Among patients with recurrent metastatic NSCLC, those with limited metastases (2-year survival of 24%) had superior outcomes compared to those with extensive disease (no survivors beyond 11.0 months). This is consistent with the hypothesis that a larger tumor burden may predict for increased risk of local failure and metastatic potential. Among patients with limited metastases treated with curative intent SBRT, there were not significant differences in survival between those with ≤ 5 metastases versus 6-8 metastases, and in fact their survival is equivalent at 47 months. While small patient numbers limit analyses, this suggests that other variables such as tumor bulk and/or tumor location are more critical than number of lesions. Previous studies from our group of patients who underwent SBRT for limited metastases (not necessarily from NSCLC) [10, 11, 26] have shown net GTV to significantly impact disease control and survival outcomes.

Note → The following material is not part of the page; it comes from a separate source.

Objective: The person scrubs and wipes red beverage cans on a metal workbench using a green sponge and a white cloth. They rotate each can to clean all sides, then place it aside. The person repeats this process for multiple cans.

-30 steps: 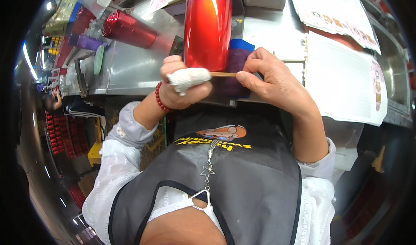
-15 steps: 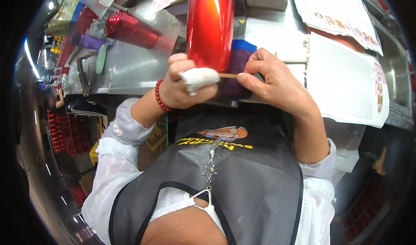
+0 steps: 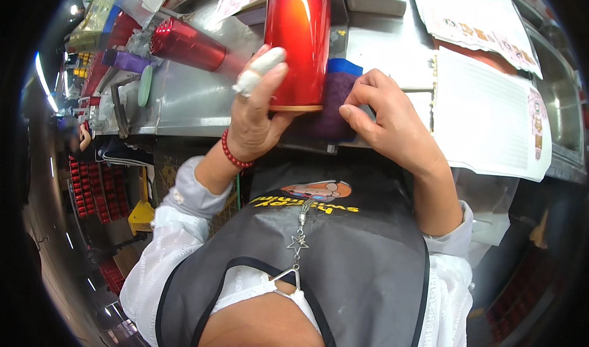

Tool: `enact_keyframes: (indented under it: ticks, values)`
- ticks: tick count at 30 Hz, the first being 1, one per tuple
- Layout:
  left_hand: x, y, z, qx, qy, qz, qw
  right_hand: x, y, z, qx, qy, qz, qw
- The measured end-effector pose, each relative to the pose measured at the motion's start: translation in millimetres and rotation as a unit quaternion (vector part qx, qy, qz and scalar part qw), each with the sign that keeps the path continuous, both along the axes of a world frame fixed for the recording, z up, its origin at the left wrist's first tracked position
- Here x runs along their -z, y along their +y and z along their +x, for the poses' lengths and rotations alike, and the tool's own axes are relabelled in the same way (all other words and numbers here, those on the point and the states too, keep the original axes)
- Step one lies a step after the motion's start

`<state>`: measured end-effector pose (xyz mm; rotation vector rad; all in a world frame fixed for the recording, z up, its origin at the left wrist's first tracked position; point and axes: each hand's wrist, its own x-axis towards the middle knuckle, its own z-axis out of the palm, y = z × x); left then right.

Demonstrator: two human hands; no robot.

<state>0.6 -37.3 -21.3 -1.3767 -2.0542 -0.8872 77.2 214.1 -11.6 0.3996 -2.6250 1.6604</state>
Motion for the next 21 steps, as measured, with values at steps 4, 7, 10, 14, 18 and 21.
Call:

In patients with non-metastatic NSCLC, numerous studies suggest that tumor burden correlates with prognosis [2730]. In a small cohort of 19 patients with stage I-III NSCLC, Lee et al reported that tumor volume > 25 cc measured on PET CT scan was associated with increased risk of disease progression and was postulated to be a poor prognostic factor in lung cancer. Similarly, Bradley et al. demonstrated the prognostic value of GTV determined on planning CT scans to be associated with OS and local tumor control. This correlation appears to persist for patients with metastatic NSCLC [31] as reported by Oh et al and our present observations in which net GTV predicted for improved OS (MVA p < 0.0001). However, GTV of metastatic sites treated with SBRT was not significantly correlated with OS. The GTV of metastatic sites included patients with initial Stage III who developed limited metastases.

Weaknesses of our study include the retrospective nature of the analyses, heterogeneity of patient treatment, including various systemic therapy regimens (which was not presented), heterogeneity of involved metastatic sites (which was not analyzed) and, for some patient subgroups, relatively small patient numbers. Strengths of our study include an overall relatively large study population (particularly unselected Stage III patients and select patients with limited metastases from NSCLC) allowing for the analysis of several prognostic variables.

Stage IV NSCLC represents a heterogeneous patient population. Those patients with limited tumor burden in terms of volume and number of lesions are amenable to, and may benefit from focal ablative therapy to known sites of disease. In our study, select patients with limited stage IV NSCLC treated with curative-intent SBRT, have similar outcomes compared to those unselected patients with stage III NSCLC. While the benefit of SBRT (or other ablative therapies) for limited metastatic NSCLC has not been definitively proven from controlled randomized studies, even with the possibility of no benefit from ablative therapies, select patients with Stage IV NSCLC fare relatively well, and perhaps warrant unique consideration in future AJCC stage groupings. It reasonable to postulate that these patients fare well by virtue of a less indolent disease process in conjunction with a therapeutic benefit from ablative therapy. Given the relatively poor prolonged NSCLC disease control from systemic therapy, it is difficult to postulate that ablative therapies are not benefiting patients. Nonetheless, the favorable outcomes reported here warrant consideration of further investigation of local treatment for patients with limited tumor burden. The University of Chicago has launched a randomized Phase II trial of patients with 1-5 metastases from NSCLC to assess the survival with the addition of hypofractionated image guided radiotherapy concurrently with docetaxel and cisplatin. The NCCTG is also randomizing patients with 1-5 metastases from NSCLC, to undergo or not undergo radiation (with standard fractionation) to metastatic sites.

Conflicts of Interest Notification

The authors declare that they have no competing interests.